My tolerance for being upright is iffy at best, but I generally have a 90minute limit. By the time I get my materials settled—whether that’s paints and palette, watercolor pencils and scratch paper, laptop and notebook—I have about that long to get some work in before I need to take a break. I hate taking breaks. I would much rather lose myself in a playlist and work for hours at a time—but I can’t do that anymore without severe repercussions.
If I want to be able to keep writing and making art at all, I have to change how I do it. Even though I’ve known that for years, I still struggle with what that looks like on a day to day. How do I listen to my body? What am I listening for? How can I be gentle with myself when I have competing access needs?
The physical demand for rest and the cognitive-emotional need for completion rarely are in sync. It takes frequent reminders, both from myself and from others, that I don’t have to do it all at once, that I can come back to work on something later, that I haven’t failed if I leave something unfinished.
These reminders were especially hard to stomach as 2026 dawned: urgent, dire, critical. Funding slashes forced harsh realities and fraught horizons. State violence surged, not that it had ever slept in the first place. The social need for something to symbolize hope, to inspire courage, to reignite efforts of resistance—all of that fell to artists. Navigating that responsibility is a separate post in and of itself, but the fact remained that I had gifts, skills, and perspectives, that were in high demand.
I was constantly bombarded with the pressure to do more, yet I had spent the last year absolutely empty and exhausted. The candles became my way of stepping back from the ledge and reeling myself back in. I had to relearn my limits, and in honoring my boundaries, a door opened up for me.
Something shifted, and that disconnect started to melt away. At first it was just the feeling, to be able to trust again that what I had done for the day was enough. Even if it was “just” feeding myself one small plate of solid food, it was enough. Slowly, through weary weeks and unexpected opportunities and disorienting dazes, there would be words.

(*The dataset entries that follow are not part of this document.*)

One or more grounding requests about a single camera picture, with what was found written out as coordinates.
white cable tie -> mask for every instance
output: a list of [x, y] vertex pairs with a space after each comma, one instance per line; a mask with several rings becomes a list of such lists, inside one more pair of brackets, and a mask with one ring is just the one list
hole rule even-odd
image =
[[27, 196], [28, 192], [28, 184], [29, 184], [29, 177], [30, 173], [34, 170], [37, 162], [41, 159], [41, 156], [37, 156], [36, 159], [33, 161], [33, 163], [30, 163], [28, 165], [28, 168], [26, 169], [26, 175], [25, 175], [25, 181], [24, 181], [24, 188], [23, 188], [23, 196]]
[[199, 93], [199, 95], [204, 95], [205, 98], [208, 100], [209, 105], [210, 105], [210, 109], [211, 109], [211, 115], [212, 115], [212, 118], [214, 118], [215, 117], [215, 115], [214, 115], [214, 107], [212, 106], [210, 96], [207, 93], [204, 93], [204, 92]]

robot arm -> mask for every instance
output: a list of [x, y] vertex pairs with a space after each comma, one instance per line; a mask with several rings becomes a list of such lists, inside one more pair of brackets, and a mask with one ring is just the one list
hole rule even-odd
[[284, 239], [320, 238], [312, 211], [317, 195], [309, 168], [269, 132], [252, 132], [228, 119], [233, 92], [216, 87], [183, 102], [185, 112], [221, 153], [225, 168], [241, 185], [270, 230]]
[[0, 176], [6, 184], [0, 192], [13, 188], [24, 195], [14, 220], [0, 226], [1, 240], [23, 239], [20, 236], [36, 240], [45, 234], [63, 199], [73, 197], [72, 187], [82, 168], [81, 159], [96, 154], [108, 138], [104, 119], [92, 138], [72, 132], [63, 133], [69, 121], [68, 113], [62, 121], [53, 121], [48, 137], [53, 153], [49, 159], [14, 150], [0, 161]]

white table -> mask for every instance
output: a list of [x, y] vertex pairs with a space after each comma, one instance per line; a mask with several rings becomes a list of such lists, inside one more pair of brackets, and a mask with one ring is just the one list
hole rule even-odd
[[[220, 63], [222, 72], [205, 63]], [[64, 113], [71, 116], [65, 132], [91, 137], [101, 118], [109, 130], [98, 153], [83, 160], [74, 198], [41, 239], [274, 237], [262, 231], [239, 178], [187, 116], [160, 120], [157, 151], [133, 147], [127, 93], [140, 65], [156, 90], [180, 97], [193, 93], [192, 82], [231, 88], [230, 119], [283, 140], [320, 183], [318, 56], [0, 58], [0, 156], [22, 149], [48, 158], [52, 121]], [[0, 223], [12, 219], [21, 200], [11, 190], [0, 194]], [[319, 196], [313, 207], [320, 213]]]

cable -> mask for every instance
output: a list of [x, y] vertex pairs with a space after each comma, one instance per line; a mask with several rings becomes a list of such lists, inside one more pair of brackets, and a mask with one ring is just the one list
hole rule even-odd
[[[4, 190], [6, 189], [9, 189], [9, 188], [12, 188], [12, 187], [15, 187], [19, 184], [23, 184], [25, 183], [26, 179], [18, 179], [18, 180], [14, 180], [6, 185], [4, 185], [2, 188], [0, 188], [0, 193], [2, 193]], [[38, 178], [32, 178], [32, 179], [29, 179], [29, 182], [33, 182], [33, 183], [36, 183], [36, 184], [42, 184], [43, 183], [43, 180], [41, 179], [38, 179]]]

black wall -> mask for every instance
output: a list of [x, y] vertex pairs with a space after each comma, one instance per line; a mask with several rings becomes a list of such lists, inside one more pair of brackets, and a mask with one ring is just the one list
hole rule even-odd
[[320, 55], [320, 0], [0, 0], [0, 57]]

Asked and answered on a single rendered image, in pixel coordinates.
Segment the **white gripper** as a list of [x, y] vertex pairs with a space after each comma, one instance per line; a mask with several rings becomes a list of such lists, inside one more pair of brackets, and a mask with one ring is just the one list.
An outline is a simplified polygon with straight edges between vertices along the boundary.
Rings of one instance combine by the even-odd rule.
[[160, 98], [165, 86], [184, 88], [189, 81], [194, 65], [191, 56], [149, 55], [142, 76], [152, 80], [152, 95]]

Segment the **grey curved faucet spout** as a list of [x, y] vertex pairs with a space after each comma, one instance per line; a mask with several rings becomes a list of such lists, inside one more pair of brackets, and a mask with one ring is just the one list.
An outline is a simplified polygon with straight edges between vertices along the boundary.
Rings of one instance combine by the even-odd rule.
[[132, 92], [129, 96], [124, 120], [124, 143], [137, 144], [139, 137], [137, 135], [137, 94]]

An image, or a thought, or a something.
I’ve come to think of many aspects of my practice as a kind of listening, translated into color and words and shapes and lines. The candles were speaking to me, and I made room for what needed to be said. And since it seemed to keep happening, I thought I might as well collect those rambles and musings on a little corner of the internet.
I don’t burn a candle every day, and I don’t always have a lot to say—but when the words come, I let them. Although it hasn’t doubled (I don’t think?) I have recently expanded my candle collection. The same friend I visited Bazaar with on that Baltimore trip years ago bought me four candles from Burke & Hare—and, well, I think they knew exactly what they were doing. I’m grateful to them, of course. Now I have even more opportunities to listen closely: to my spirit, to my body, to my calling.